Cada vez que los fanáticos -hinchadas como velas las arterias del cuello- debaten sobre quién fue mejor pelotero entre Casanova y Linares, cabe decir que pareciera que se han trasladado del Parque Central al desaparecido Imperio Bizantino, donde hablar boberías llegó a convertirse en deber ciudadano.
No hubo (ni habrá) nada más inútil que las discusiones bizantinas, en las que ninguna de las partes logra probar jamás sus tesis. Ignorantes de eso, mientras los otomanos ponían cerco a Constantinopla en el siglo XV, los habitantes de aquel extraño pueblo se dedicaban a polemizar sobre el sexo de los ángeles.
¿A qué llevaba esa afición teológica increíble? Lógicamente, a nada.

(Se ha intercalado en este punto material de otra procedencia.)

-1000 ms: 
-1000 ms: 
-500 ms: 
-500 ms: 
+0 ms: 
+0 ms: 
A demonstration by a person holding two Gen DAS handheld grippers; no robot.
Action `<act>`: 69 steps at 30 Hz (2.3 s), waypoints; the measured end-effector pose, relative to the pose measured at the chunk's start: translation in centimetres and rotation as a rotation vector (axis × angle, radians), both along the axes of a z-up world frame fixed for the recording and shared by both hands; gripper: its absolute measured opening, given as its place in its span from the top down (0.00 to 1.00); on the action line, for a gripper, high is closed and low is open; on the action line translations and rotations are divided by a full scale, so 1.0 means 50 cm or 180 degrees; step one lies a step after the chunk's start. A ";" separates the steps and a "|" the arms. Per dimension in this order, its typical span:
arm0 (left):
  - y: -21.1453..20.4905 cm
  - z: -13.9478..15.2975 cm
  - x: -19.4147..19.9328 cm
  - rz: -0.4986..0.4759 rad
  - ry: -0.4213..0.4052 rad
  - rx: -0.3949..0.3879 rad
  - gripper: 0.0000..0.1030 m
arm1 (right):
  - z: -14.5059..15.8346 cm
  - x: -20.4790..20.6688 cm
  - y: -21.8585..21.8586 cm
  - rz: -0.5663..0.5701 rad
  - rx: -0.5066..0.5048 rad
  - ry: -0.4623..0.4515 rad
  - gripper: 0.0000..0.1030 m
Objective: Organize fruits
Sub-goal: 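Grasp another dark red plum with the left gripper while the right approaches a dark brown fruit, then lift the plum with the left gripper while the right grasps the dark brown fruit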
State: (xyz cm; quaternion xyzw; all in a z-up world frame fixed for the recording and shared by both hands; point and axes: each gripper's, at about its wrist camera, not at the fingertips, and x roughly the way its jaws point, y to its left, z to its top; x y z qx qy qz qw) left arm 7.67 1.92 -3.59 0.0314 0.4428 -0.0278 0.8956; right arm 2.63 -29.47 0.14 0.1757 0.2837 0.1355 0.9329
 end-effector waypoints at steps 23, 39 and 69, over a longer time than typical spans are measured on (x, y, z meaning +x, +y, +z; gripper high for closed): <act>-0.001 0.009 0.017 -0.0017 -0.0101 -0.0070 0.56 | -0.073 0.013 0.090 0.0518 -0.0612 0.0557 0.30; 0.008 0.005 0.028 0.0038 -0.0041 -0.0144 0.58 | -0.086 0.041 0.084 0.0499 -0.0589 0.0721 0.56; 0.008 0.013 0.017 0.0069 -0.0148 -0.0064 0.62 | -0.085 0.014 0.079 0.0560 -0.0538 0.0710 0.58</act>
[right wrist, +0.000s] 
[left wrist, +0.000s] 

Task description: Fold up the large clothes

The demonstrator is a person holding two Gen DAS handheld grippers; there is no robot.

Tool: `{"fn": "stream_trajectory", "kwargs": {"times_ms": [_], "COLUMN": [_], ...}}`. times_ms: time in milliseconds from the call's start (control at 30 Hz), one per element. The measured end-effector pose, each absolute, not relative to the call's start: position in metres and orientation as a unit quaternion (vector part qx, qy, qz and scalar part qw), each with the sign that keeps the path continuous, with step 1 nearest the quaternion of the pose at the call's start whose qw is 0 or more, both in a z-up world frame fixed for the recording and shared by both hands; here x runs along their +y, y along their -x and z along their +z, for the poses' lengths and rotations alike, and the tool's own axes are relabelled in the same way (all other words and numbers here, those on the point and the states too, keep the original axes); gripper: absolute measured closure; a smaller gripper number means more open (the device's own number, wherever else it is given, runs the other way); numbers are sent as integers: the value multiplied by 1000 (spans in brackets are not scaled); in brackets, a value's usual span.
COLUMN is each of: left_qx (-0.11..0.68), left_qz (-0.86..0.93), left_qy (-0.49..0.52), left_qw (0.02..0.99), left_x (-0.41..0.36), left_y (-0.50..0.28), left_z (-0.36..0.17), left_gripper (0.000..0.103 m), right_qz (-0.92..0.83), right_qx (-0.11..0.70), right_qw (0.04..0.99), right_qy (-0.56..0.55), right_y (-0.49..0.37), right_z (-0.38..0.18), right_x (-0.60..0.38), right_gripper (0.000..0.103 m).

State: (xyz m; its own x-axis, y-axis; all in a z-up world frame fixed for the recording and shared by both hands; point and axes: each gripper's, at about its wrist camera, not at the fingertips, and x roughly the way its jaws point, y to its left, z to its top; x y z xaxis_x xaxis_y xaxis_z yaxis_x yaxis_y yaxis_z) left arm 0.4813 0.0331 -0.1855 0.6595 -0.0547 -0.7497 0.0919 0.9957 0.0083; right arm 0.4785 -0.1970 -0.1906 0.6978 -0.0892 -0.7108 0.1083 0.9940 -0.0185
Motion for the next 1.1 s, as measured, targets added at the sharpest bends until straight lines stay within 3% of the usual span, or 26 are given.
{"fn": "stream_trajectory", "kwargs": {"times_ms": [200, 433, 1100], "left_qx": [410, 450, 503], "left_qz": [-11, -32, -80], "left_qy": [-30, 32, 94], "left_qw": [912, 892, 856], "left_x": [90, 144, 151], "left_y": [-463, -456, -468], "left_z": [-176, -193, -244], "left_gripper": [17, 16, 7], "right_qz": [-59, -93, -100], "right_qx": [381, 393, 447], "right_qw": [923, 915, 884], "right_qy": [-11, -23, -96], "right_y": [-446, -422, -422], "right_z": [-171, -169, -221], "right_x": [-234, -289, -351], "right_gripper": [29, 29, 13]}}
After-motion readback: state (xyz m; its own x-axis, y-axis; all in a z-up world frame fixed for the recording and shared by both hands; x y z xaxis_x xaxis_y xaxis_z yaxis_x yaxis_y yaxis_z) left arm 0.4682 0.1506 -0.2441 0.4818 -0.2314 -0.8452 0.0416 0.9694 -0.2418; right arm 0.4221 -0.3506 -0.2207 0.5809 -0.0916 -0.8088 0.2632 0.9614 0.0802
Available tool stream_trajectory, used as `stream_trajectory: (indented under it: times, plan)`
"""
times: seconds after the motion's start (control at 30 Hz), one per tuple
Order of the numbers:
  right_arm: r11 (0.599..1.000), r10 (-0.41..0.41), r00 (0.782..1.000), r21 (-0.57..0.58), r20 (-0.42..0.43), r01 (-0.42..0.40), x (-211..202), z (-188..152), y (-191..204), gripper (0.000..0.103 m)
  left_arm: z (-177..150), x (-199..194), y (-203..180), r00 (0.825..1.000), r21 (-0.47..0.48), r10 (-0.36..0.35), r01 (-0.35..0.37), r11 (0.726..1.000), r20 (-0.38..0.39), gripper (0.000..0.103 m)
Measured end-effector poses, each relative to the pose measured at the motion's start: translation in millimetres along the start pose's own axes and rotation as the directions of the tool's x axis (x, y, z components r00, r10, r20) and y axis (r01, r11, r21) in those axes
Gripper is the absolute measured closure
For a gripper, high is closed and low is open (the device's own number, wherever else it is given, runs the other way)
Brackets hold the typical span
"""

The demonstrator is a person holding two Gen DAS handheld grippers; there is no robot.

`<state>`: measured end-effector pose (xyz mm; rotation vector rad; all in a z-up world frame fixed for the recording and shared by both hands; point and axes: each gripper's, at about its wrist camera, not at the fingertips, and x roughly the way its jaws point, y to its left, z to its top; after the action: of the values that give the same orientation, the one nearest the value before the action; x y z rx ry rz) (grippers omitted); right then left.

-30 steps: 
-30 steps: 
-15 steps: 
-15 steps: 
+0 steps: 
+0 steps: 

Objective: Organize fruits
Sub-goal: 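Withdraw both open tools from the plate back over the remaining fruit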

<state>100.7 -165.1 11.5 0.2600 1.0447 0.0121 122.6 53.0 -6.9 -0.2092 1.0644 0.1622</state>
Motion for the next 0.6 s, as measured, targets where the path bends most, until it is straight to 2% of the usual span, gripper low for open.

Los ángeles eran representados siempre con el cuerpo cubierto por túnicas, y en verdad carecía de importancia si debajo ocultaban una cosa o la otra.
Pero los bizantinos se enfrascaron en saberlo, y tanto, que los turcos saquearon y ocuparon la ciudad sin contratiempos, amparados en que el emperador y su familia sostenían entonces un fervoroso diálogo de tipo religioso.
Al menos eso cuenta la leyenda, y tan deliciosamente suena que más vale no tratar de desmentirla.
El chivo expiatorio
Este dicho proviene de una práctica ritual de los antiguos judíos, mencionada inclusive en La Biblia (Leviticus 16:8, 10, 26).
Vestidito de blanco para la celebración del Día de la Expiación, el Gran Sacerdote elegía dos machos cabríos, uno de los cuales era sacrificado en nombre del pueblo de Israel, y al otro, sin comerla ni beberla, se le hacía portador de todos los pecados.
La desdichada criatura era devuelta entonces al campo, en el valle de Tofet, donde la gente la perseguía entre insultos y pedradas. Así, con el tiempo y por extensión, la imagen adquirió el sentido de responsabilizar a alguien con la culpa colectiva, aun cuando ese alguien nada haya tenido que ver en tal entierro.
Nada, que todos los pájaros comen arroz… y el chivo se sacrifica.